Rodolphe dans son dos avait fait mine de se rapprocher mais avait réussi à rester stoïque et à ne pas dire un mot pour instinctivement prendre la défense de sa femme comme il l'aurait voulu.

— Ne m'appelle pas comme ça Ed'... Je n'ai rien désiré de ce qui est arrivé, ni la mort de Salidaa ni devenir la reine.

— Il n'empêche que tout cela a eu lieu.

Mais il n'y avait plus aucun fiel dans sa voix, comme si c'était au-dessus de ses forces. Aileen eut du mal à ne pas se retourner vers Rodolphe. Comment aurait-elle été si elle l'avait vu mourir sous ses yeux ?

Elle reprit la parole plus doucement et murmura avec franchise :

— Edward... Je suis désolée pour tout, vraiment.

Il la regarda longuement avant de redresser la tête et de hausser les épaules sur l'image.

— Tu n'y es probablement pour rien, effectivement. C'est notre cher Papa... Lui, je ne pourrais plus jamais lui parler.

La haine traversa son regard sombre un instant et Aileen sentit une désolation profonde l'envahir. Elle avait toujours cru et espéré que leur famille resterait éternellement unie... visiblement ça ne serait plus jamais le cas. Mais il y avait malheureusement d'autres urgences qu'elle devait tout de suite évoquer.

— Edward, c'est de toi le rapport sur les canons ?

— Oh, j'y ai jeté un coup d'œil. C'est une amie qui l'a rédigé après avoir fait cette découverte. Il est fiable, si telle est ta question.

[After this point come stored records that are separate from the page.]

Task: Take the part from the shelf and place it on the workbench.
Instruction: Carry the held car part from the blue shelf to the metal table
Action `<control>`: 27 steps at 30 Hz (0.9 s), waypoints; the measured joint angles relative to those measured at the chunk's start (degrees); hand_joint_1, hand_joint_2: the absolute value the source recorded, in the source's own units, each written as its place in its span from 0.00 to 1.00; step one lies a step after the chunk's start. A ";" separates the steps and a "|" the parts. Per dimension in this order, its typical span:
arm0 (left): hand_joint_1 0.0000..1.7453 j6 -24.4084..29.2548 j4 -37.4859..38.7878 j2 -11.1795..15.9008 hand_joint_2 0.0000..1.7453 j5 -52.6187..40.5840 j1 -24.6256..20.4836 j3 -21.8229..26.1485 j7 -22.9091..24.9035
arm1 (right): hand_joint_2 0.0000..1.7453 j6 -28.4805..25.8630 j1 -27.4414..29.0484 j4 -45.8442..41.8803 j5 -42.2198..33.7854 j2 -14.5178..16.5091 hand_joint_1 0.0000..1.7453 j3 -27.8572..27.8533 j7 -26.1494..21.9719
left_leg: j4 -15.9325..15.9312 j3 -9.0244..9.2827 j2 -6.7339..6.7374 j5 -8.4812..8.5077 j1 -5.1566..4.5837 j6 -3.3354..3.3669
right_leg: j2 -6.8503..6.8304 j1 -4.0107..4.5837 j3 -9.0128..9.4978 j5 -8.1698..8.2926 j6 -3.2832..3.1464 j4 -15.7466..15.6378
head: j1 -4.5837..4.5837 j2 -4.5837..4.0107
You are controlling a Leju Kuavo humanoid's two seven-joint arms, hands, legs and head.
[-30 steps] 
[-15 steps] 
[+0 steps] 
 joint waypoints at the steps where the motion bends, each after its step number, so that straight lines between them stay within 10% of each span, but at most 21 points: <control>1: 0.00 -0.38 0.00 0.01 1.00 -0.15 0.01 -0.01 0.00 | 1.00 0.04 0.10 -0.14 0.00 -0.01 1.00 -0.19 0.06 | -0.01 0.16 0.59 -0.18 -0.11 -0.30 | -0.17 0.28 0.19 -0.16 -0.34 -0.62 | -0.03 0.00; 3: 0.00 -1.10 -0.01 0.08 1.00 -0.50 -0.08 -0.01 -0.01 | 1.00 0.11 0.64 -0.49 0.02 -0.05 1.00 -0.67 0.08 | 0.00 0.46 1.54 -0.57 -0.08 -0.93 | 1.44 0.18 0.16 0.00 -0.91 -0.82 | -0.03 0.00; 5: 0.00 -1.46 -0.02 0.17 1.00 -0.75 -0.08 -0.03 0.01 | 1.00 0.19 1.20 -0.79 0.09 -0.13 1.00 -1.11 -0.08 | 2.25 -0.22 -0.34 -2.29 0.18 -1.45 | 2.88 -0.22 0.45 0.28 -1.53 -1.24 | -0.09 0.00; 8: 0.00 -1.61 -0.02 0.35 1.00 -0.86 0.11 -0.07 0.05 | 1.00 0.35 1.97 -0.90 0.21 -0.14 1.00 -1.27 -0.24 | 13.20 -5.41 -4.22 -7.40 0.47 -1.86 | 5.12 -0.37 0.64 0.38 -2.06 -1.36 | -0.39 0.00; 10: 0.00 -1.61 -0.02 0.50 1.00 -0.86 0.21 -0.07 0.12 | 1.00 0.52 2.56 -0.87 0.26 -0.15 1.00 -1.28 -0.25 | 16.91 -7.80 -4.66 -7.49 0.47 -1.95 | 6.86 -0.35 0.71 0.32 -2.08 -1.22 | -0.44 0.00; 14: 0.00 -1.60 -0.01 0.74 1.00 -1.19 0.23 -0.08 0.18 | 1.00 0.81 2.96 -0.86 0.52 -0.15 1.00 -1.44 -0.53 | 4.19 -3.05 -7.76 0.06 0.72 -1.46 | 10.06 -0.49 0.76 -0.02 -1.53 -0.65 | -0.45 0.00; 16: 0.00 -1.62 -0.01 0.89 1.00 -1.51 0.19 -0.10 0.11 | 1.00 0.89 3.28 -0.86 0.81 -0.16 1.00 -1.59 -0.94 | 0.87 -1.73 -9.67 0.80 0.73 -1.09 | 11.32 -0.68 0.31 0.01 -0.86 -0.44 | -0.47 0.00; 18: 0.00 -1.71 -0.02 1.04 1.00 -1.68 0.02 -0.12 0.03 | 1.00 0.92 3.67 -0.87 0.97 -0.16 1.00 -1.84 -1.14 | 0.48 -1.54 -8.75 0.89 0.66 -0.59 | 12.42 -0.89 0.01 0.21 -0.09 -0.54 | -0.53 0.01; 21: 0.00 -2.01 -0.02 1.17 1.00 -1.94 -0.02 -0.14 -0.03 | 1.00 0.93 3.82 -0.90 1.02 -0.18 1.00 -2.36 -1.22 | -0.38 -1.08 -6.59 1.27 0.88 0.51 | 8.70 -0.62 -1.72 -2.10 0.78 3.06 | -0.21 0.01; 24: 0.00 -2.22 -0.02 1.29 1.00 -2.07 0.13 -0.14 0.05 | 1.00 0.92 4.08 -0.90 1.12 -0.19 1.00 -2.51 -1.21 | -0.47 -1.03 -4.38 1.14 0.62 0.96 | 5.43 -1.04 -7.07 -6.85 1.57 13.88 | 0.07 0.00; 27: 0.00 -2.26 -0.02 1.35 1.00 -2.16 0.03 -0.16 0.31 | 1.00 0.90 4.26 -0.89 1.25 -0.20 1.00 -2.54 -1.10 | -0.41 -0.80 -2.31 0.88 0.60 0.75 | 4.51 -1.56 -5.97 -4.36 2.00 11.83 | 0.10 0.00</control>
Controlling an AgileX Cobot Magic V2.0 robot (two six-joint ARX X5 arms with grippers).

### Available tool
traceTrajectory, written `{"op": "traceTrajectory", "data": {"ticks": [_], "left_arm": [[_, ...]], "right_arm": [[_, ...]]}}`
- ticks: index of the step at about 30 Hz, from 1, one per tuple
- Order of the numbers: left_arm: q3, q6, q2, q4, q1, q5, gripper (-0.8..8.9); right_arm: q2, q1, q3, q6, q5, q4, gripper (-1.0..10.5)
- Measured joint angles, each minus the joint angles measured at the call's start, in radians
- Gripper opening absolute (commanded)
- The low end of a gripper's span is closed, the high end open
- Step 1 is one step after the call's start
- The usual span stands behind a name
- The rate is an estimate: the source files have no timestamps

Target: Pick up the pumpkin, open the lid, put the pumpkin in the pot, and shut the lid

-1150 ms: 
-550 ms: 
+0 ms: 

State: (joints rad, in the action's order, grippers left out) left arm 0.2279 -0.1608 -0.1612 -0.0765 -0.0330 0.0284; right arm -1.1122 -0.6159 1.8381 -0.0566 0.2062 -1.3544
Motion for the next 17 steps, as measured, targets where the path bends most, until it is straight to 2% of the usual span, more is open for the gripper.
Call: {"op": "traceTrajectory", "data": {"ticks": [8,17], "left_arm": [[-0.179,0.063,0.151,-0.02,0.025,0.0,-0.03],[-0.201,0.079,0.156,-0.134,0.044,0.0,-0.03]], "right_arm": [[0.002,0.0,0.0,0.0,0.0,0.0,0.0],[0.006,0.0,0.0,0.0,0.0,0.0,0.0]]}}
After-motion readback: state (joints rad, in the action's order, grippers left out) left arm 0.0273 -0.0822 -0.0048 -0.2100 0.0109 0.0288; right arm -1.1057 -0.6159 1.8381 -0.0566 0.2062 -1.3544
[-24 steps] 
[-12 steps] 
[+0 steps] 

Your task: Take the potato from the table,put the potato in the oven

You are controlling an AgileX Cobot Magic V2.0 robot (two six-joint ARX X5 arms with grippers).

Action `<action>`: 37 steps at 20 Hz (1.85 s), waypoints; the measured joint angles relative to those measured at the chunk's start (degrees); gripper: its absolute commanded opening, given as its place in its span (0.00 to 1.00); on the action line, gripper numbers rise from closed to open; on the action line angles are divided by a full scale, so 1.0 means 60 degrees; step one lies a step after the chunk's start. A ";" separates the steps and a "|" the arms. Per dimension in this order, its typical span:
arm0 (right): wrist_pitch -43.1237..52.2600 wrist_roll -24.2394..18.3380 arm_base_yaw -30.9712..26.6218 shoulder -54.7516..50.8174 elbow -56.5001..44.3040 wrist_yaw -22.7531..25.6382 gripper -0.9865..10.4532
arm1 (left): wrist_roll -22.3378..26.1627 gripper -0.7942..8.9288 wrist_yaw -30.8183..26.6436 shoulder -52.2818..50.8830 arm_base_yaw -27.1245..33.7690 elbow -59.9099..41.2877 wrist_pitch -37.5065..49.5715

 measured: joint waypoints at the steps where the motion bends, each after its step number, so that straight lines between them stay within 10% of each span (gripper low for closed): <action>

Aileen songea qu'il avait l'air de n'y attacher strictement aucune importance. Son ton se fit pressant malgré elle :

— Edward, j'ai besoin de ton aide... Je pense que tu peux diriger momentanément l'Egrabe, garder le contrôle et...

Il leva aussitôt une main avant de secouer la tête en signe de dénégation :

— Oh oh on arrête ça tout de suite ! Aileen, je ne suis pas Liam qui rêve d'un empire galactique sous la domination de notre famille. Moi, je n'en peux plus. Je rentre par le prochain convoi dès que j'ai réglé quelques derniers détails, comme une élection pour mon successeur par exemple.

Sa voix avait faibli sur cette dernière phrase et Aileen n'hésita pas à demander, sûre que sa faiblesse de trouvait là :

— Edward... Pourquoi n'as-tu pas organisé cette élection plus tôt ?

Il se crispa et lui lança un regard noir.

— Parce qu'ils m'éliront tous et que je n'en ai aucune envie. Ils ne m'obéiront pas pour choisir quelqu'un d'autre...

— Edward, accepte. Vraiment... Et occupe-toi de cette histoire de bombes. D'ici, je ne peux rien faire. Toi, tu connais mieux qu'aucun de nous l'Egrabe maintenant... et tes hommes te suivront partout, et ils connaissent le terrain eux aussi. Ed', tu peux éviter d'autres drames...

Il se détourna, croisant les bras dans une attitude de refus, et elle ajouta alors d'une voix brisée, désolée d'avance de lui asséner cette dernière vérité :

— Edward, tu n'aimes peut-être plus l'AM.Erica... mais ces canons ne seront bons pour personne. En devenant chef d'Etat, politique, en intervenant dans le gouvernement et en arrêtant ces armes nucléaires...

Elle prit son souffle, ferma les yeux puis termina :

—... Tu peux éviter d'autres Salidaa.